Fry food isn’t all created equal. Most of us lump everything together and assume that it will perform identicaly in the aquarium. That’s simply not true. Food density is as important as, or even more important than, quantity. A few pinches of dry food contain a large percentage of solid nutrition. This means fewer flakes or pellets is necessary to feed the same number of fish without instant cloudiness. Conversely, live foods such as baby brine shrimp has minimal dry mass by weight. They’re primarily water, meaning more volume are required to achieve the same level of nutrition.
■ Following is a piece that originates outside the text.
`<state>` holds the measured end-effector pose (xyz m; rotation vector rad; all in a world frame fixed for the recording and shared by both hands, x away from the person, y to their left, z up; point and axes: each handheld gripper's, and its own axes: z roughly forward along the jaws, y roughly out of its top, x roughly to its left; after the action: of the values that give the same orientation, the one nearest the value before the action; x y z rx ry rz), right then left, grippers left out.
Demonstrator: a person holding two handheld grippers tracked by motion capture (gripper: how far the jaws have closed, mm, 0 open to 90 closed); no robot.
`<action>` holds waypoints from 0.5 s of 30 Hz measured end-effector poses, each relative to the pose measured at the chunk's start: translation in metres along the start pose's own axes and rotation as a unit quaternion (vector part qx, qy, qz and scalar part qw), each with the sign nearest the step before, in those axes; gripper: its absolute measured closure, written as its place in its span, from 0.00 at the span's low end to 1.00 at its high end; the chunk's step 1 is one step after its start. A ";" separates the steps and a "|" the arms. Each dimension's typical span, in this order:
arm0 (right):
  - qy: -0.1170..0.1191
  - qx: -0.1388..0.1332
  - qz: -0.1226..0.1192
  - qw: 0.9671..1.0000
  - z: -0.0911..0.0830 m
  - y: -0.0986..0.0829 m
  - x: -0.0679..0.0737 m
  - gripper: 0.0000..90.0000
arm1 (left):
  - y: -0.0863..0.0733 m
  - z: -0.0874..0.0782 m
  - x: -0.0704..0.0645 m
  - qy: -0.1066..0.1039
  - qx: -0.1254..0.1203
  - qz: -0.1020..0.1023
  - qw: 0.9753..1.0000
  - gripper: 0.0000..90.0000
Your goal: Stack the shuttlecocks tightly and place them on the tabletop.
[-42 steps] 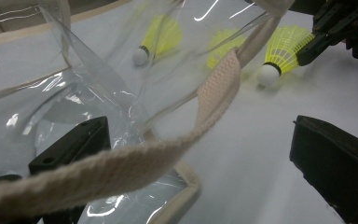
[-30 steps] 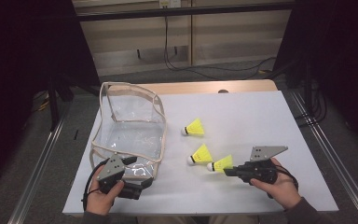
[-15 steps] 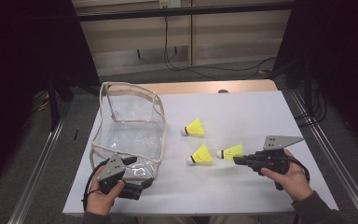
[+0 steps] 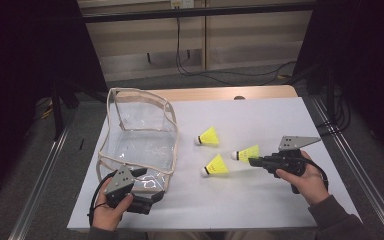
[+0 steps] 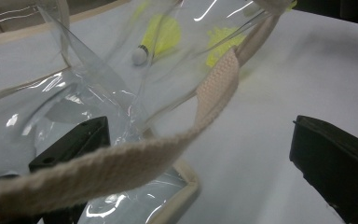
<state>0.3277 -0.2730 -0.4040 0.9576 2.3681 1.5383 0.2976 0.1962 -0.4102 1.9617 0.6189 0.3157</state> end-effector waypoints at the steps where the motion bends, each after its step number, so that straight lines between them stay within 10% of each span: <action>1: 0.000 0.000 0.000 1.000 0.000 0.001 -0.001 0.99 | 0.000 0.000 0.000 0.000 0.000 0.000 1.000 0.06; 15: -0.001 -0.009 -0.002 1.000 0.010 0.011 -0.010 0.99 | 0.000 0.000 0.000 0.000 0.002 0.001 1.000 0.06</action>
<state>0.3450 -0.2684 -0.4016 0.9501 2.3498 1.5526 0.2974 0.1960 -0.4105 1.9659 0.6185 0.3154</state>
Knowing this helps you accuratey estimate food consumption during every meal.
How to Feed Your Baby Fish Correctly
The first couple of weeks follow a rigid rule when it comes to age and appetite. Babies may need almost 20% of their body weight in food per day to meet their fast pace of growth. As they mature into juveniles, that number gradually declines until it reach around five percent once they are fully grown. The calculator helps break it down according to life stage, although you’ll want to watch your fish themselves to ensure the percentages seem reasonable. Are their bellies rounded immediately following a feeding? Is the water clear an hour later? If so, you’re probably getting it about right. Do you notice a haze in the tank or any substrate-dwelling dust collecting? Then you fed too much, even if the math say otherwise.
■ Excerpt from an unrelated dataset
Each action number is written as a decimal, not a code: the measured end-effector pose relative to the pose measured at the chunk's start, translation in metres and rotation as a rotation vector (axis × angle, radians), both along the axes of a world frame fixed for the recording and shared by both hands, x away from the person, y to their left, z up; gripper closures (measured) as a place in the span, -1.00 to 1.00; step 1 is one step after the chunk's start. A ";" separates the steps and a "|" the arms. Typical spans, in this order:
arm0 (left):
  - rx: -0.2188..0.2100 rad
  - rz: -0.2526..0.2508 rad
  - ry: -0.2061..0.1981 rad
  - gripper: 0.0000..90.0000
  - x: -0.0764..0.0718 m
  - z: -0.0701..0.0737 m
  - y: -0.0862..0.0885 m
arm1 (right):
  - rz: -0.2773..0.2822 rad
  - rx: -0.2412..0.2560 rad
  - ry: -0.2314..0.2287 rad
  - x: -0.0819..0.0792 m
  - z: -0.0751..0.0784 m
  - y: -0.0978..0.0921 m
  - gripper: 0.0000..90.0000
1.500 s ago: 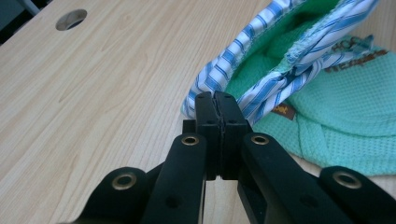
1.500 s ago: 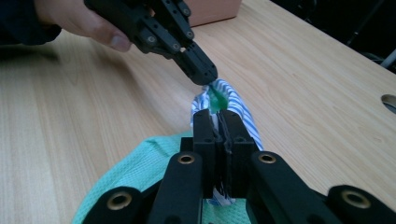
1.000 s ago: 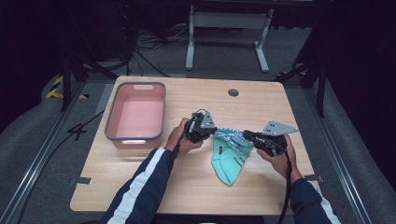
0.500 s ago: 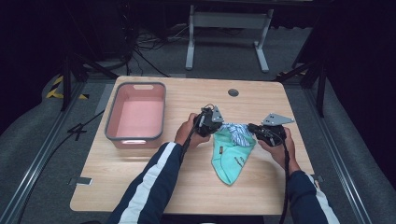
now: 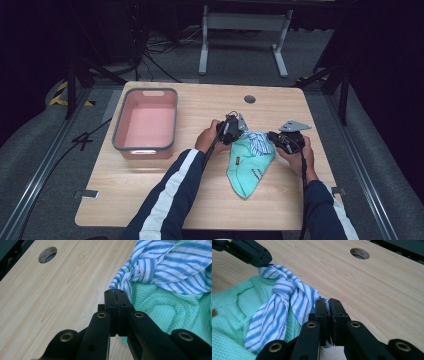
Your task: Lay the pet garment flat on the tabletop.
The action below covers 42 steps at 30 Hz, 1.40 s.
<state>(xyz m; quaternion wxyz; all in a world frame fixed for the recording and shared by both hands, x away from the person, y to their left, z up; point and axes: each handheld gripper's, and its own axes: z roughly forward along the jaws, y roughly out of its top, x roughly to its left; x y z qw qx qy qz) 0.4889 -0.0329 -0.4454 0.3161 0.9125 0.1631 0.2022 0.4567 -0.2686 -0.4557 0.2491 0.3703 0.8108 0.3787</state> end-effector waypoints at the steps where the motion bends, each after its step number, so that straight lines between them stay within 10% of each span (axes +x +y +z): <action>1: -0.002 0.004 -0.004 0.99 0.000 -0.001 -0.001 | -0.001 -0.001 0.003 0.000 -0.001 0.000 0.91; 14: 0.005 0.028 -0.001 0.97 0.005 -0.012 -0.007 | -0.020 -0.047 0.022 0.006 -0.013 0.001 0.83; 21: -0.051 0.038 -0.035 0.57 -0.001 0.001 0.001 | -0.048 -0.029 0.017 0.003 -0.008 -0.006 0.50; 32: -0.025 -0.061 0.032 0.63 -0.021 -0.015 0.006 | 0.031 -0.022 0.059 -0.016 -0.001 -0.015 0.41; 42: -0.020 -0.049 0.069 0.70 -0.018 -0.029 0.010 | 0.081 -0.078 0.137 -0.020 -0.014 -0.017 0.67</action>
The second factor is filtration. How well can your set up handle waste without spiking ammonia? Biological stability + mechanical filtration (mature sponge filters) = slightly more wiggle room for feeding vs. Bio-only setups use an air stone and a bare bucket. The calculator takes your filtration type into account as it guesses fouling danger… I.e., lets you know when water quality will decline. Why is this important? Most hobbyists obsess over growth rate while neglecting the fact that ammonia toxicity kills fry at a quicker pace then starvation. If the water chemistry goes belly-up, there’s no rushing it.
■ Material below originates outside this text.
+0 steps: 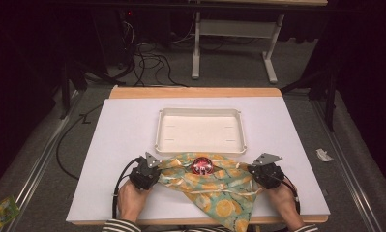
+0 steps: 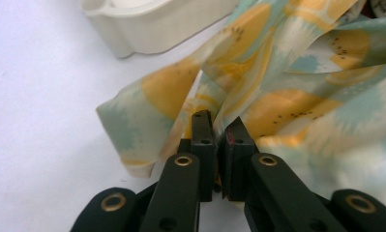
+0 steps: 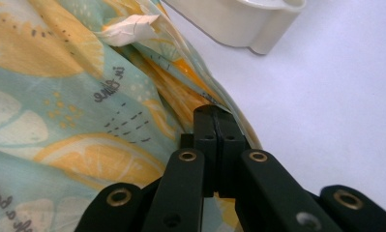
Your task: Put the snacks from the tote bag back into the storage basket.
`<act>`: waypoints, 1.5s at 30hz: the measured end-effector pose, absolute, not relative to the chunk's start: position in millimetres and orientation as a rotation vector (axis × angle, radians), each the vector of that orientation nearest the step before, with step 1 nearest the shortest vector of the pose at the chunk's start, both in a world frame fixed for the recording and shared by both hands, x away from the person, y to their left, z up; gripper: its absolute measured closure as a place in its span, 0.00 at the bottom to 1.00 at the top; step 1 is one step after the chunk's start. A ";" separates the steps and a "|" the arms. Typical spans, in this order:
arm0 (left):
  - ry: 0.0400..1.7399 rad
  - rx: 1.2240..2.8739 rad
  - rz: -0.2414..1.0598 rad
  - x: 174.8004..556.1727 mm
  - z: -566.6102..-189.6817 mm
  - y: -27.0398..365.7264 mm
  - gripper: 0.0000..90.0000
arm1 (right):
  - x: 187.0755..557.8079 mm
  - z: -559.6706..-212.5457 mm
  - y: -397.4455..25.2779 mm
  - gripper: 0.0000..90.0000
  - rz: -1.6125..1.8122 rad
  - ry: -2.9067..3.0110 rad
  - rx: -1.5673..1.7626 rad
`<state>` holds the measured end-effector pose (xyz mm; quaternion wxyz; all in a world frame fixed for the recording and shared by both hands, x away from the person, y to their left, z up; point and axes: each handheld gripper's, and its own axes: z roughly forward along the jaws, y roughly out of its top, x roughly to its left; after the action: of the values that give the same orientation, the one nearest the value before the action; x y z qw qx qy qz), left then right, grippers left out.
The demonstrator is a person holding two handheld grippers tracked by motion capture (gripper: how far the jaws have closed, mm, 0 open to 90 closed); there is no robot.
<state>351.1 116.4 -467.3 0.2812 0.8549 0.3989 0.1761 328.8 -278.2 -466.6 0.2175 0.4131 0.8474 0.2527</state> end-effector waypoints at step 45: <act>1.024 2.216 0.392 303.7 -459.0 101.1 0.48 | 330.3 -467.1 -269.0 0.92 0.701 2.315 1.159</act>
<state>303.7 101.1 -459.0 0.3283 0.8467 0.3911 0.1498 330.3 -269.0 -467.1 0.2276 0.4207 0.8404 0.2546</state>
Most fish graze throughout the day rather than eat a single big meal, so breaking up the day’s feed into multiple smaller ones is frequentely more appropriate. This also eases the load on your filter media. It also allows you to make adjustments during the day, such as if the fry don’t seem interested in eating or are acting sluggish. For example, some species are aggressive eaters, such as many cichlids; which will eat everything in sight. Other species, such as certain catfish fry, require live food that sinks slow enough for them to catch. Use the tool to choose a species profile that accounts for how they hunt, so the portion size reflects their hunting style.
Biological filters also need time to mature. This is especially true of new tanks. If you have a new tank, it’s best to start with less than what the calculator recommends. You should of done this until your water parameters are steady and you see that your fry are consistently full, rather than swimming around with bloated bellies. Then once the system settles down again, gradually increase food rations to promote quicker growth. Watching and waiting is the name of the game here.
Of course you want your fish growing, but you really want them livig too. So adjusting food rations to match the load the tank can support is how you create an environment for success (not just survival). And yes, it’s all about the bellies…and the water…watching both as closely as possible.